● **WORK REQUIRED**
Print only the line with "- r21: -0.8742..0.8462" and the lines after it, ending with the last line of the material, each exactly as it stands.
── DATA EXCERPT ──
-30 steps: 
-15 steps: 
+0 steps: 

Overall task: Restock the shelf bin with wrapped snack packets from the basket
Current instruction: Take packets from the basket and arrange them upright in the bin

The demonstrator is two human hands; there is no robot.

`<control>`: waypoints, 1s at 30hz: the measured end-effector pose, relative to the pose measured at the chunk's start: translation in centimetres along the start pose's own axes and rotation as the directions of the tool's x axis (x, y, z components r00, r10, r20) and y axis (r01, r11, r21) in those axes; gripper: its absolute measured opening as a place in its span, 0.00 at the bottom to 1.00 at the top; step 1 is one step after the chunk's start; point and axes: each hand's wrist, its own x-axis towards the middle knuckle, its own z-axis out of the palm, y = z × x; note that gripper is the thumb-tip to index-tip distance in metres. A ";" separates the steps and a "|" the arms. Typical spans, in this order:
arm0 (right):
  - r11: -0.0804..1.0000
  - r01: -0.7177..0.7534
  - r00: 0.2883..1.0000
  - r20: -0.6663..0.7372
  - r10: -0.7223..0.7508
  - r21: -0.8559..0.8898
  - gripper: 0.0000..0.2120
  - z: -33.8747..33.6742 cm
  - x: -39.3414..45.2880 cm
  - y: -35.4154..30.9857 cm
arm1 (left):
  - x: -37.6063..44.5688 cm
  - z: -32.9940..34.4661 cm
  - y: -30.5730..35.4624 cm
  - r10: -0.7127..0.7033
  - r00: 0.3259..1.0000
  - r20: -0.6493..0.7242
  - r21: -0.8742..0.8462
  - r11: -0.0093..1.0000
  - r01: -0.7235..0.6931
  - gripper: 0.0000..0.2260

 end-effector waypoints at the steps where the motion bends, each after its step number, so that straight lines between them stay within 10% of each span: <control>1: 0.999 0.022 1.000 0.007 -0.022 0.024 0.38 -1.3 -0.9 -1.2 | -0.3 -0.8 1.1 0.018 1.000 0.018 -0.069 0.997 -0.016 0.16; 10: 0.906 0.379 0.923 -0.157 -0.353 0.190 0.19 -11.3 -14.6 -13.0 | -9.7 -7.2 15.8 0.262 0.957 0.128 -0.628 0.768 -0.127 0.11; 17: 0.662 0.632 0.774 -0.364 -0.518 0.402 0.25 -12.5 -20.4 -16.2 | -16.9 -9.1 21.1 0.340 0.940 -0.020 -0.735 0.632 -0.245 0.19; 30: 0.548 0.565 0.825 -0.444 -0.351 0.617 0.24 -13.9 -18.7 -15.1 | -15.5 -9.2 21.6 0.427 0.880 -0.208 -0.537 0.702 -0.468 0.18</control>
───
● **REPLY**
  - r21: -0.8742..0.8462
  - r11: -0.0093..1.0000
  - r01: -0.7235..0.6931
  - gripper: 0.0000..0.2260

 end-effector waypoints at the steps where the motion bends, each after its step number, so that straight lines between them stay within 10% of each span: <control>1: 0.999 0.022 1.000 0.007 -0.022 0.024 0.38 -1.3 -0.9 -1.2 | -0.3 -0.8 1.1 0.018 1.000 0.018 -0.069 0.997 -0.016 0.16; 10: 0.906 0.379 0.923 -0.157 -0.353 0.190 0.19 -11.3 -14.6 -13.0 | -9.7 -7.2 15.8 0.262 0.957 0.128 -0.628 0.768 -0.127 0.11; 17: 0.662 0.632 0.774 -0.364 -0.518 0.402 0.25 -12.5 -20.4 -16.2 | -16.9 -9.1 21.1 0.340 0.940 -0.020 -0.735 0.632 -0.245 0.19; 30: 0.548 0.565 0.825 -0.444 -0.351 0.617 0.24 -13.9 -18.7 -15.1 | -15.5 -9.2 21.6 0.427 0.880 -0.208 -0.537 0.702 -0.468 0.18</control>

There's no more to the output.